I've already had, others far more qualified tthat me, come to my defense, since you so kindly eply to my private email in a public forum. I didn't make the "death of the internet" comment, check your attributions. As top the top 100 cheief engineers, assuming for a moment that 100 number is something more than a number I pulled out of thin air., With your comments to Nanog you are probably addressing half.
Dear Jerry Whomever, (and NANOG)
Thanks for my first few clues (below) on how the Internet is actually really run.
Note, I have never predicted "the death of the Internet," only catastrophic collapse(s) during 1996, which is "a good calibration" of the rest of your objections (below).

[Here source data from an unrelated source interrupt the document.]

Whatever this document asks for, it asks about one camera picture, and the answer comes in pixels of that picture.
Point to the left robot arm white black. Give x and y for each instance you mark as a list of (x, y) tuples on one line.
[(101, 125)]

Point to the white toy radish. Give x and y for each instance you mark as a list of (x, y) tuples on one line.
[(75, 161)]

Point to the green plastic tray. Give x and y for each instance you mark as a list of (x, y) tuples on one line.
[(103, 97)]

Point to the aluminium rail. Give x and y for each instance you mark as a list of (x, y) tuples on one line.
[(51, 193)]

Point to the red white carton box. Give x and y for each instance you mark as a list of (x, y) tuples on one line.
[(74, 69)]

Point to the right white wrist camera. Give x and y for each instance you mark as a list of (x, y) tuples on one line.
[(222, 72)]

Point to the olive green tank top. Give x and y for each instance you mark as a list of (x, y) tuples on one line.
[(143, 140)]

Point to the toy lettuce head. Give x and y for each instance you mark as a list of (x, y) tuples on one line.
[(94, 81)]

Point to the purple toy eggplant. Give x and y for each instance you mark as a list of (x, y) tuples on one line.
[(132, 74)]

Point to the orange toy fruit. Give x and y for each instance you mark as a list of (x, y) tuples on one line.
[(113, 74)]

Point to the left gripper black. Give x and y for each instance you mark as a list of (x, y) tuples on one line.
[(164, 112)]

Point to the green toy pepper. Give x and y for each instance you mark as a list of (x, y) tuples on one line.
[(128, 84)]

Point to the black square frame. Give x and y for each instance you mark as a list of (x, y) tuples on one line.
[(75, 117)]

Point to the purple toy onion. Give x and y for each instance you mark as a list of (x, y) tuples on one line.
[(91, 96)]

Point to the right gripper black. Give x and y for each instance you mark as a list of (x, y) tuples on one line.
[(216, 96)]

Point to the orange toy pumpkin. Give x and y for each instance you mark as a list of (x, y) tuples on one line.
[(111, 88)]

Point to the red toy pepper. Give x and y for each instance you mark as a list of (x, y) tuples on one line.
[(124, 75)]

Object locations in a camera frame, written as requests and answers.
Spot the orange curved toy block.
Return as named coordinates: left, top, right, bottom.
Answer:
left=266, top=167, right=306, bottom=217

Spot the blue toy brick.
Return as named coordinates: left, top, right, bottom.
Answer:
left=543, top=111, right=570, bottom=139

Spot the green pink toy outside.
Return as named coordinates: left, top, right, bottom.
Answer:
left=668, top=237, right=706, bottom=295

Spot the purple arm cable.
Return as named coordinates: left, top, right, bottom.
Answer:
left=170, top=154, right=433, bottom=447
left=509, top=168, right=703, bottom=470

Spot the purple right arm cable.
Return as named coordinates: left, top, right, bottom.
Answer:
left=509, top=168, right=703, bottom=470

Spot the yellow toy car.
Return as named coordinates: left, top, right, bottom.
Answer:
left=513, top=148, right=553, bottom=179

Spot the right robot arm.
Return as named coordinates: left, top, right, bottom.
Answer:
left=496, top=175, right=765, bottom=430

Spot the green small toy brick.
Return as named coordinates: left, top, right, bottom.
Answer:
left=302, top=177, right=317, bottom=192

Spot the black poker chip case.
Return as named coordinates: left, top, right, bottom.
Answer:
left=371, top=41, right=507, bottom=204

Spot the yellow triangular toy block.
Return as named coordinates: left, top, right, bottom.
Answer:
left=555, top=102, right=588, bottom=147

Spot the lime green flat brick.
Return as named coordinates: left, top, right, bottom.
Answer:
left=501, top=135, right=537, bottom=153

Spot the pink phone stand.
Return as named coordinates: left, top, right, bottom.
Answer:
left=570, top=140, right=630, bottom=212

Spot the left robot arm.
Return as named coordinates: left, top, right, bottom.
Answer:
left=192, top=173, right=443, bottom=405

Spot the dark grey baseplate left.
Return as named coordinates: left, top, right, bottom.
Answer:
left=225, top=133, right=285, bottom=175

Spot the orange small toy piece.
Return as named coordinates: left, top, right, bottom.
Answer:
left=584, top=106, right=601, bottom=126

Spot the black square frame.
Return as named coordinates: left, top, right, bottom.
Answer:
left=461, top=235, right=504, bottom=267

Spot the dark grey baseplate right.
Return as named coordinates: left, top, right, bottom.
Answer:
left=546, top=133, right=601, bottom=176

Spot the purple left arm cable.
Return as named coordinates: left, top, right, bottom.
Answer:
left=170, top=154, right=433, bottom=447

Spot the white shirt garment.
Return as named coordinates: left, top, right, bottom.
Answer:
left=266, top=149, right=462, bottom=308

Jerry, Jerry, Jerry, the problem is not that the Internet's chief 100 engineers, whoever they are, fail to report their problems to me, it's that they (you?) fail to report them to anybody, including to each other, which is half our problem.
They do report them to each other. Your assertion is without basis in fact.

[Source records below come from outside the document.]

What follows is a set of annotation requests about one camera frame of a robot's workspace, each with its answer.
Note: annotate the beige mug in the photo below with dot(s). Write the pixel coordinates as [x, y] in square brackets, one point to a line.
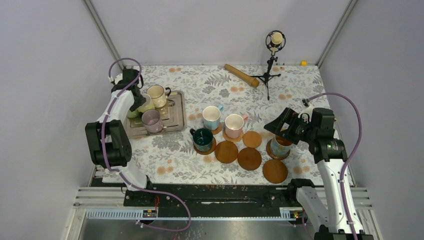
[159, 95]

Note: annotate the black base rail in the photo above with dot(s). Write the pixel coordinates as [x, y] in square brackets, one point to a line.
[201, 201]

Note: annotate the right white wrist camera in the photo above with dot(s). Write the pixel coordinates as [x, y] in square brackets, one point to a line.
[306, 111]

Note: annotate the light blue mug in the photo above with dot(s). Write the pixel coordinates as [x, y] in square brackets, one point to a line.
[211, 117]

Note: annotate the yellow-green mug white inside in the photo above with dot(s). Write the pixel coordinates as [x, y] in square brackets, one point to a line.
[148, 105]

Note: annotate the floral patterned table mat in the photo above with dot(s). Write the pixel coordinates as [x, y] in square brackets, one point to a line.
[170, 158]

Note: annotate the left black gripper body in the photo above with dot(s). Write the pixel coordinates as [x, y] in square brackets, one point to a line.
[139, 101]

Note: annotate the mauve purple mug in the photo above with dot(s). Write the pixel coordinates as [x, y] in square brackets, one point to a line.
[152, 121]

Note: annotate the pink mug white inside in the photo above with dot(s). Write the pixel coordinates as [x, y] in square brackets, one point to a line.
[234, 124]

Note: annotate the blue mug orange inside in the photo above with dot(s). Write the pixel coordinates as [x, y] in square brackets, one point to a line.
[279, 147]

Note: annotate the wooden rolling pin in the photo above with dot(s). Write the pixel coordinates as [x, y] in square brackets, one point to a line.
[251, 81]

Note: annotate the dark scuffed brown coaster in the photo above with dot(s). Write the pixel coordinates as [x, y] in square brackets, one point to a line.
[270, 154]

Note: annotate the woven rattan coaster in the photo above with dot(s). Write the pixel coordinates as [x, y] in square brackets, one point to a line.
[233, 140]

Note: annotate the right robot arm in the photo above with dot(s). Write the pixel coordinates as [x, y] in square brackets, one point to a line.
[337, 219]

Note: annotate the glossy brown coaster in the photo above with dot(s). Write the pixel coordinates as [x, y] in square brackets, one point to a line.
[212, 150]

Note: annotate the metal serving tray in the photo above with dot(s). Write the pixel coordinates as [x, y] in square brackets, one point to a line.
[173, 116]

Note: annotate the dark green mug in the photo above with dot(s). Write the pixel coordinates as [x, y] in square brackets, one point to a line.
[202, 139]

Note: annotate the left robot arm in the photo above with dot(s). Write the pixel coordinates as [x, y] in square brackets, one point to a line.
[108, 143]

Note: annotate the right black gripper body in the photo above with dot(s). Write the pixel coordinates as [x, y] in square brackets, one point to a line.
[298, 129]

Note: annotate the light cork coaster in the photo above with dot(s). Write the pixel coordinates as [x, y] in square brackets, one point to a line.
[252, 139]
[217, 130]

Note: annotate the microphone on black tripod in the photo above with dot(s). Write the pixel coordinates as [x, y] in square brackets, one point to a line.
[275, 41]

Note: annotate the light green mug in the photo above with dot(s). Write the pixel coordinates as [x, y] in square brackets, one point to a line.
[131, 114]

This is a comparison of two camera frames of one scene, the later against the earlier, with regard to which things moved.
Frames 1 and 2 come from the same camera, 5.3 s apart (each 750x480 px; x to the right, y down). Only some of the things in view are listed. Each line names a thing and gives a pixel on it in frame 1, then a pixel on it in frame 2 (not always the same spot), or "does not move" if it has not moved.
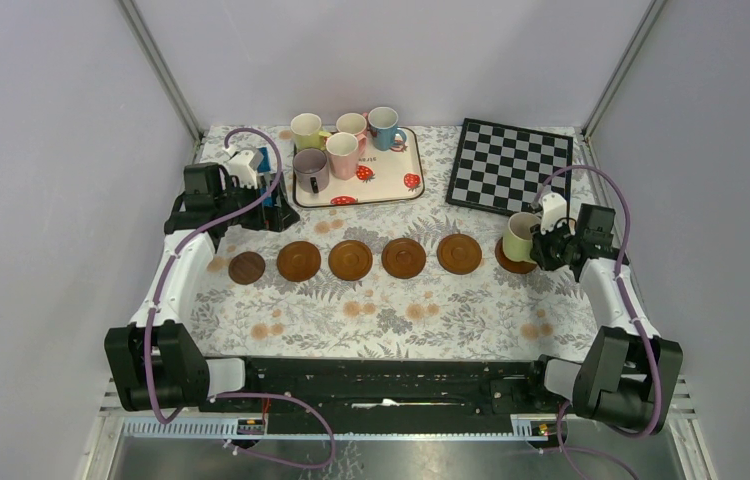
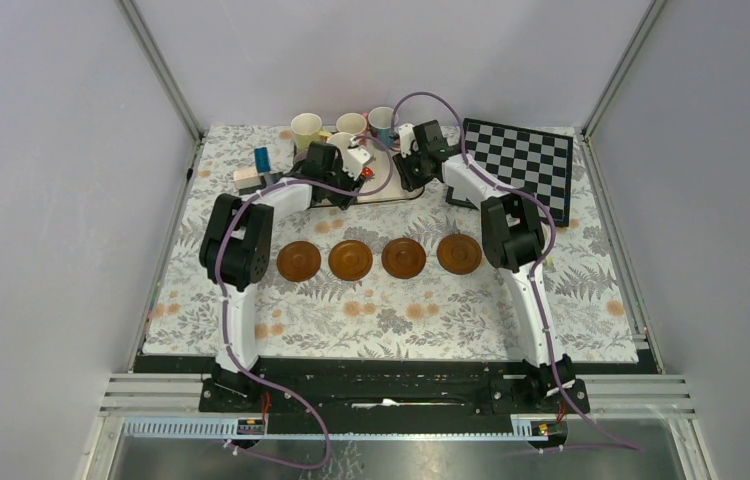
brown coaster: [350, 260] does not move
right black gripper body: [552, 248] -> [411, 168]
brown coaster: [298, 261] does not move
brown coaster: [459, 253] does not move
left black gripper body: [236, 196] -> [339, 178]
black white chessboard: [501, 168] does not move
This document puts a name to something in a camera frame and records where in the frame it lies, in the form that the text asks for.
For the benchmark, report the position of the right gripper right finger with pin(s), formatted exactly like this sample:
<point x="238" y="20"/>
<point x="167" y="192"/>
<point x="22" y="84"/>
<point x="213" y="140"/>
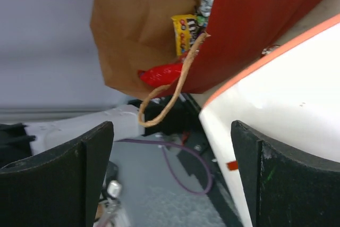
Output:
<point x="284" y="186"/>

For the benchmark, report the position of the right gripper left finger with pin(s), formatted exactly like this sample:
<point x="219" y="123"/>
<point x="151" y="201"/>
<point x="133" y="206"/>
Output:
<point x="60" y="186"/>

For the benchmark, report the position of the red cookie snack bag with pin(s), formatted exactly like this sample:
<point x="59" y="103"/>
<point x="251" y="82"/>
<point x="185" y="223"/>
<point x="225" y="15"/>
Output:
<point x="163" y="74"/>

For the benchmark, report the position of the red brown paper bag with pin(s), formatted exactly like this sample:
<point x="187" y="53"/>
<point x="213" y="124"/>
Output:
<point x="133" y="35"/>

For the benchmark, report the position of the white cylindrical container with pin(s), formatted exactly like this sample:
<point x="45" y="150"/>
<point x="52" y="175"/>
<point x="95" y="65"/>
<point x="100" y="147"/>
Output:
<point x="291" y="95"/>

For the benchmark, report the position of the yellow M&M packet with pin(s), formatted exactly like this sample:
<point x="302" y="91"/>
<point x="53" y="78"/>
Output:
<point x="185" y="28"/>

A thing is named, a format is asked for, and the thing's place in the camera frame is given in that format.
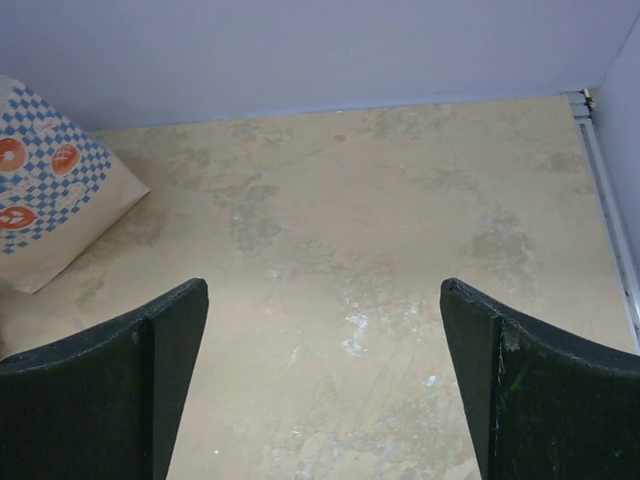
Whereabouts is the checkered paper snack bag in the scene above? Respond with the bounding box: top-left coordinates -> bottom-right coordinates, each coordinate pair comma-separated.
1,76 -> 149,293

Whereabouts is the aluminium table edge rail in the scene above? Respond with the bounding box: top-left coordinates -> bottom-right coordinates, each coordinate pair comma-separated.
562,89 -> 639,353

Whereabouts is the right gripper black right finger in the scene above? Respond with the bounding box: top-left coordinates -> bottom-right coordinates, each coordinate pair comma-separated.
440,278 -> 639,479

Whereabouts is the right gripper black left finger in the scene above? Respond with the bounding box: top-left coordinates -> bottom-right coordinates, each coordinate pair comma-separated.
1,278 -> 208,479

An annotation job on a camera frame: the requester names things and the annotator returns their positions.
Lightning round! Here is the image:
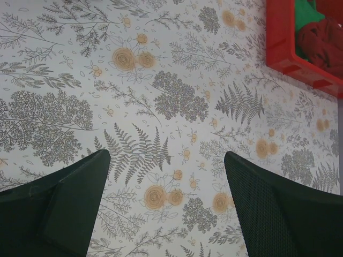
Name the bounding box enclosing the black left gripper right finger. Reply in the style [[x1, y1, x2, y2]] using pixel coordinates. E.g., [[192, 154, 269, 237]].
[[224, 152, 342, 256]]

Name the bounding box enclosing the red plastic bin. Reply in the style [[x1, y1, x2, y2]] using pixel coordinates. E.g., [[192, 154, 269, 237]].
[[266, 1, 342, 99]]

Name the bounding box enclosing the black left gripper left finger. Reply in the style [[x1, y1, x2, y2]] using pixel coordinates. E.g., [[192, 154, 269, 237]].
[[1, 149, 110, 256]]

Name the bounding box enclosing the green t-shirt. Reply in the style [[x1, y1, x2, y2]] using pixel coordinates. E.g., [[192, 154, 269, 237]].
[[294, 0, 325, 32]]

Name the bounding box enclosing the dark red t-shirt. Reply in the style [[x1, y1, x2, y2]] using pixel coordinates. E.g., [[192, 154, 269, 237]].
[[296, 18, 342, 79]]

Now, NANOG -- not affiliated with anybody, you say, not even the Internet Society. OK, I stand corrected. So, if not ISOC, who are IEPG and NANOG? Do IEPG and NANOG have anything to do with one another? By the way, is IETF not ISOC too? See www.isoc.org.
For info on nanog, check http://www.merit.edu. I don't have time to give you a detail history of how ISOC and IETF, IANA, US DOD, ARPA, NSFNET, NSF etc all interrelate, but there are a number of good papers on it.

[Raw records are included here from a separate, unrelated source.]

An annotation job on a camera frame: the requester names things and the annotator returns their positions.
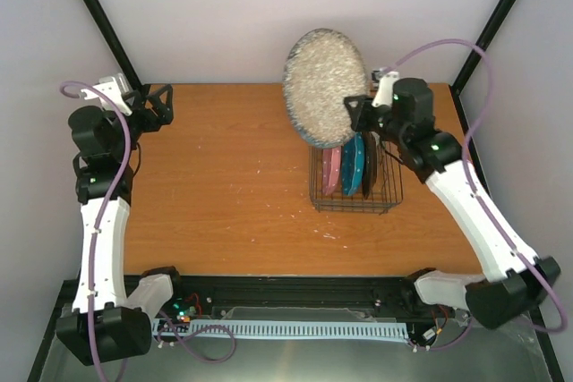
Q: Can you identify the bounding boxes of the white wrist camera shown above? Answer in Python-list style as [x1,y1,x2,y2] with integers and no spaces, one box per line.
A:
[372,69,400,107]
[80,72,133,116]

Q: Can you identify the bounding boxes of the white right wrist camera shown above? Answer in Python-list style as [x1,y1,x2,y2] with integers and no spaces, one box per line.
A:
[372,69,400,107]

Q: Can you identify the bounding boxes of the black frame post right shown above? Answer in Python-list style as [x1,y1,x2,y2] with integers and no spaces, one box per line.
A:
[450,0,546,92]

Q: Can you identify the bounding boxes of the light blue slotted cable duct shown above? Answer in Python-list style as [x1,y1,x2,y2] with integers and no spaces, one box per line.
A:
[175,319,409,343]

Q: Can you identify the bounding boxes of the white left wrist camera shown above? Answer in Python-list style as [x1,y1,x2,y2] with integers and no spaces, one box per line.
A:
[80,72,133,116]

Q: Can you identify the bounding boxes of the black frame post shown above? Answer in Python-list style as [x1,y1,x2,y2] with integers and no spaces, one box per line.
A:
[82,0,142,89]
[450,0,546,92]

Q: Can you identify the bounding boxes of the left electronics board with wires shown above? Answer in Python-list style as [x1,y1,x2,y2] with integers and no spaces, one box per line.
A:
[172,293,202,323]

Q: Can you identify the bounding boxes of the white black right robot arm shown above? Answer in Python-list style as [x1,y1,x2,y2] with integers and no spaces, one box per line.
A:
[124,84,537,306]

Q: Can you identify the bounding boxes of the black frame post left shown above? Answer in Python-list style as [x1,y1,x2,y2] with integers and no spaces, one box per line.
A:
[82,0,142,89]

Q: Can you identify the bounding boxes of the teal blue plate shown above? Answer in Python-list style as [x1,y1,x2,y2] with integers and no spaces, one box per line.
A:
[340,133,365,197]

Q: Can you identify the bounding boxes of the pink polka dot plate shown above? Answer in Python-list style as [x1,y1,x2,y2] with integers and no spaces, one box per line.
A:
[322,147,341,196]

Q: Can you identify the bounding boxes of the speckled large stoneware plate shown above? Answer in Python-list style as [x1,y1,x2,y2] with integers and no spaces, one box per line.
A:
[282,28,370,149]

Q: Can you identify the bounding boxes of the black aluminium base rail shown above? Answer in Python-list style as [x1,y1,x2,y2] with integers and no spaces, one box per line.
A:
[57,275,536,325]

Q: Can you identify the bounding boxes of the right connector with wires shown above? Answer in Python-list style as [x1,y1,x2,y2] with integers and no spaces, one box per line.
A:
[421,304,454,347]

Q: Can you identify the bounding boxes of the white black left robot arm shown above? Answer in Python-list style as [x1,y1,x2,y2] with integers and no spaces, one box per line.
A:
[56,83,186,366]

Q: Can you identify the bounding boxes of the black rimmed cream plate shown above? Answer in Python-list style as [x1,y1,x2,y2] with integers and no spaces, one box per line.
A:
[362,132,378,199]

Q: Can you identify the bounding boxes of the dark wire dish rack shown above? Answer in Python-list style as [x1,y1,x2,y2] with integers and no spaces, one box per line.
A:
[309,134,403,214]

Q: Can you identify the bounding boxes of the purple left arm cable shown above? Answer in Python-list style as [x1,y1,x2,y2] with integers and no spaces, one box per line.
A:
[60,81,237,382]

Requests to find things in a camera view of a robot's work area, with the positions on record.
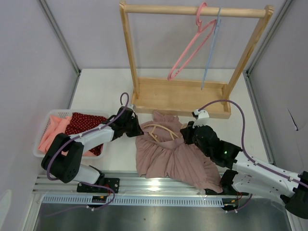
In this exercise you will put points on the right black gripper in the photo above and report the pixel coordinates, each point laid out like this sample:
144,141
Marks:
187,132

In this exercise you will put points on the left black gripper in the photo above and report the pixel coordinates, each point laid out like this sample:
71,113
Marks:
137,131

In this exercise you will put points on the dusty pink pleated skirt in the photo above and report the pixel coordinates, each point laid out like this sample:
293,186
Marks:
174,159

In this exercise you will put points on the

Settlements, "wrong on the face?" Or are you just too busy busy busy defensive to argue?
Well, I am quite busy, but as far as I know, there are exactly 2 people on the planet earth, that are studing economics of Internet service. I'd be more than hjappy to send you a pre-release of my paper on economics of route filtering. Yakov would be happy to send you some of his stuff too.
So, you say, increasing Internet diameters (hops) are only of concern to whiners like me? There are no whiners LIKE me. I am THE whiner. And hops ARE a first class problem, Jerry, or are you clueless about how store-and-forward packet switching actually really works?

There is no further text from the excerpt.